Improved disease control by community participation - the case of African swine fever in northern Uganda
Outbreaks of infectious diseases in humans and animals can act as shocks to the livelihoods of poor people in the same way as other types of catastrophes. By controlling animal diseases, negative impact on economic development, food security and livelihoods can be mitigated. For many important infectious animal diseases the epidemiology is well understood, but despite that, effective control is not achieved. It is becoming evident that to control these diseases, sociocultural, economic and political dimensions are as important as veterinary knowledge.

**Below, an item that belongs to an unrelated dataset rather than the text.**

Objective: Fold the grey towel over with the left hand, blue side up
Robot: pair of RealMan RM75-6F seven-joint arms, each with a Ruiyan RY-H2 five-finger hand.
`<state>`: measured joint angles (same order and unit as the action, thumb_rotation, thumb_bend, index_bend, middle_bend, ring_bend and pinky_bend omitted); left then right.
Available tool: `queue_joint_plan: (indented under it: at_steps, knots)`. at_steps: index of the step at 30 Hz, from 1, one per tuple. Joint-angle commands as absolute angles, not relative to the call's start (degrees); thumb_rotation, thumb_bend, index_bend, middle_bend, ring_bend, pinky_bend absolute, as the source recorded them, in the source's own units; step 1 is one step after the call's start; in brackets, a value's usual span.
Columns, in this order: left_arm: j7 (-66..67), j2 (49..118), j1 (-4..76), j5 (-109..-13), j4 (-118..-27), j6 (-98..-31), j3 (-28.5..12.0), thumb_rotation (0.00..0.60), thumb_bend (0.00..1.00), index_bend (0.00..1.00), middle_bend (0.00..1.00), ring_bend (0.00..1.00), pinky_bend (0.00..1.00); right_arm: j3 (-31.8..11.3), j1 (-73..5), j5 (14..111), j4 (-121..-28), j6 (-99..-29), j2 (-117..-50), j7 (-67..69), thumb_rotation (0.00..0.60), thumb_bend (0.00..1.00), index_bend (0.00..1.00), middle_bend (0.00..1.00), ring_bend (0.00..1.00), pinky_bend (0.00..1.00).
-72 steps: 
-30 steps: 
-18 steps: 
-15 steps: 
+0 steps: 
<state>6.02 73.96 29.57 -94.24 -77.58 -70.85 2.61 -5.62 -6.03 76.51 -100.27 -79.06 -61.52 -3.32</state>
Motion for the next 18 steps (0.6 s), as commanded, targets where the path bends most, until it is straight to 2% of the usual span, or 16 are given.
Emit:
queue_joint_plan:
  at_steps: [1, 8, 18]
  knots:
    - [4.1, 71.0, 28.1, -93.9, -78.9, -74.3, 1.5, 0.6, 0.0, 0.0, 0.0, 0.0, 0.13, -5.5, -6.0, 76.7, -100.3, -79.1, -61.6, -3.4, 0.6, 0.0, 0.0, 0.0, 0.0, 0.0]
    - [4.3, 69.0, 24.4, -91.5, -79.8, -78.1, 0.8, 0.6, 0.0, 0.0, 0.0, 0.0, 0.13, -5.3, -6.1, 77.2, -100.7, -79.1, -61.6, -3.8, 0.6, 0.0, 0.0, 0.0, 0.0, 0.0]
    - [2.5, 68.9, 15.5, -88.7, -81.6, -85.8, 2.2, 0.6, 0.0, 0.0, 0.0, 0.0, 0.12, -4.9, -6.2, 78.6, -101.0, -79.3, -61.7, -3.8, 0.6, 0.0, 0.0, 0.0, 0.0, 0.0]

African swine fever (ASF), is a severe and often fatal infectious disease of pigs, with great socio-economic impact on rural communities in Uganda. ASF has been known and studied for almost 100 years, but is still uncontrolled in most areas.
Using multidisciplinary participatory methods, the proposed project will investigate the multiple reasons for farmers’ responses to disease, such as social pressures, poverty-related constraints, and lack of health and veterinary infrastructure. The feasibility of sustainable implementation of control interventions at all levels in the value chain will be investigated, and the effect of stakeholder participation on the processes evaluated. The project seeks to enable more effective policies for disease control, including promotion of control interventions that are feasible to self-sustainably implement (beyond any project activities) within the particular local context. The results will be applicable to ASF in Uganda and other infectious animal and human diseases in similar settings.